去年タンゴを通じて知り合い、今年初めに2ヶ月ほどお付き合いした方がいました。
遠距離になってからとにかく連絡が付きづらくなって、週末は向こうは遊びに行きたいから連絡できない(メッセージもあんまり見たくないそう)、平日ようやくビデオチャットできたと思えば、向こうは作業しながらで話を聞いていない…
黙っていると、もう話すことないなら切るよ?と言われる。

そんな人生最悪の恋愛経験をして、2ヶ月で冷めたのか、そもそも遠距離前に遊びたかっただけなのか、分からないけれど、メッセージでお別れを告げ、1週間経っても返信がないのでブロックしたお相手がいました。

あれから半年、国内にいないはずだったのに…
戻ってきたらしく、昨日、ミロンガに行ったら居ました。

しばらく相手の様子を観察していると、私の存在には気づいているよう。
でも何となく、私の視線は避けている気がする。

別れてからたくさん泣いて(私はすごく真剣にお付き合いしたかったから)、いつか会ったら何を言ってやろうかと考えて…
気づいたらツカツカと彼の所に行き、隣に腰を下ろしていました。

「久しぶり、何か私に言うことある?」
「久しぶり…最近、どう」
彼の方は世間話に徹したい模様。
話は永遠に平行線だろうと思い、ふと、全ての言葉にできなかった思いもタンゴに込めたい。そして最後にしようと思ったのでした。

「1タンダ、踊って?」
ミロンガで直接誘うという禁じ手をあえて使う。カベセオしてたらこの人はたぶん絶対捕まらない。
彼が頷くと、次のタンダは何とあろうことかPugliese、こんなに別れに相応しいタンダがあるだろうか。
でも彼は(少なくとも私が知っていた頃は)Puglieseのタンダを滅多に踊らない人でした。

彼は音楽を聞いてもう一度確かめるように私に向かって頷き、2人でダンスフロアにおりました。

上半身は優しくアブラッソを組むも、ステップは自分でもびっくりする位、足元に力がこもっていて、ヒーロもピボットも、彼のリードに従いつつ、全てのステップに自分の強い意志を込めて、丁寧に踊りました。
楽しかった思い出と、傷ついた心と、音楽に合わせてアブラッソを変えながら、全部をぶつけて。

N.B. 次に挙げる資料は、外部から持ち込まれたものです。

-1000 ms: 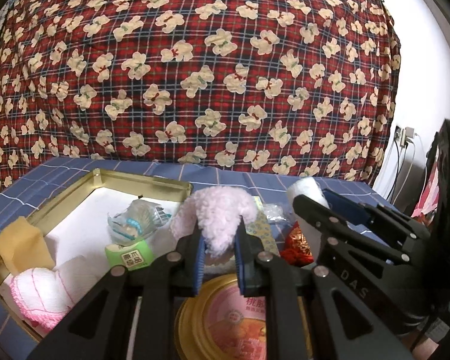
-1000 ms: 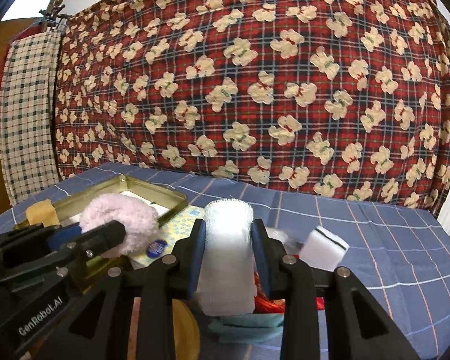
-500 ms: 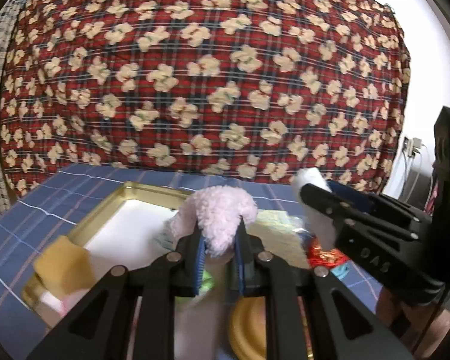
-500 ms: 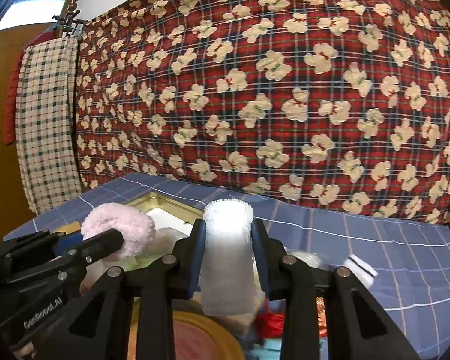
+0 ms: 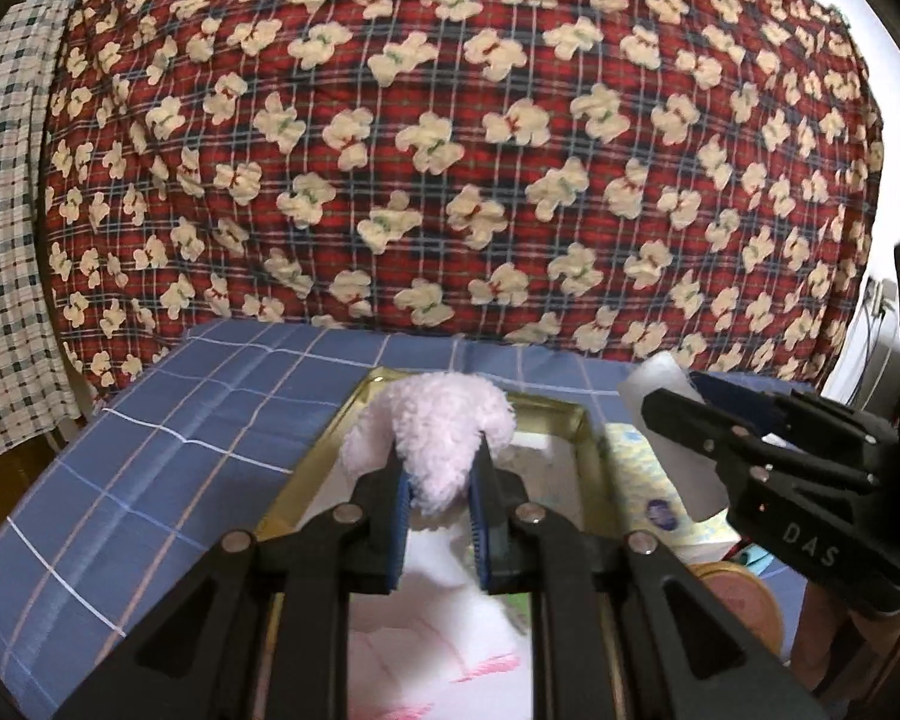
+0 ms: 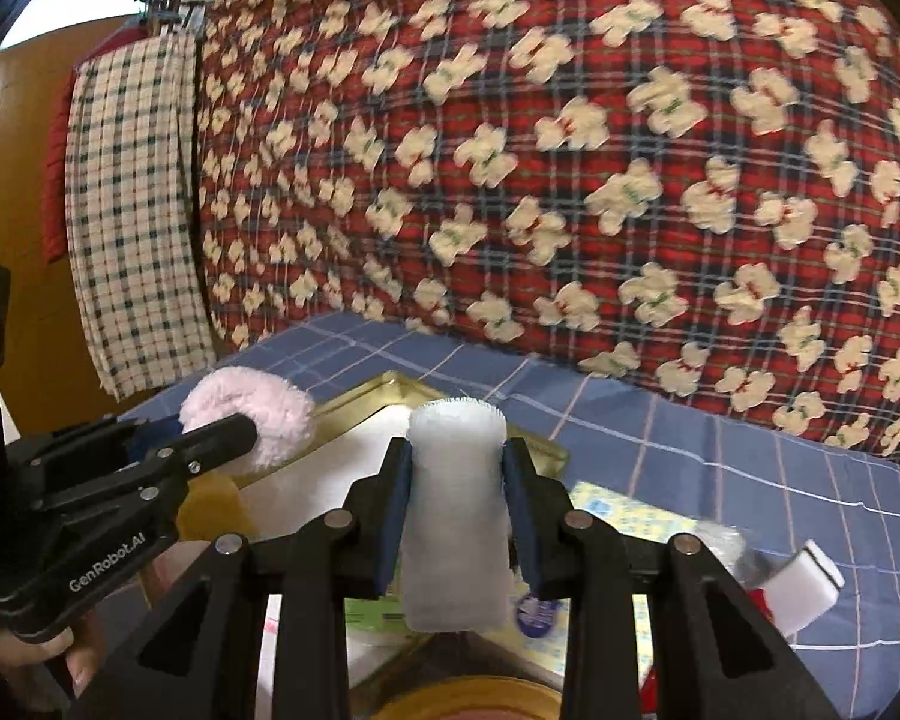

おかげでたった一曲でお互い汗だくになったけど、曲と曲の間も、無言で4曲踊り続けました。
明らかに周りからの視線も感じました…そりゃそうだ。私があんな風に踊ることは今までなかったはずだから。
(そして誰も、私と彼の間にあったことは知らない訳だから…)


最後の曲が終わり、
「最後に言いたいのは、あなたのことはブロックしたから今後連絡を取ることは一切ないけど、さっきのタンダは最高だった」
そう言い残して自分の席に戻りました。
踊っている時に気付いたけど、もう未練はなかったんです。ぶつけた感情は全て過去のもの、でもこういう最後を迎えられて良かった。

タンゴに始まりタンゴに終わった恋。
自分で言うのも何だけど、こんなドラマチックな体験が出来て、アルゼンチンタンゴをやっていて良かったです。

(ちなみにこの方の前に2年近くお付き合いした方もタンゴ仲間ですが、こちらは今でも普通に友達で、ミロンガで会えば楽しく踊っています。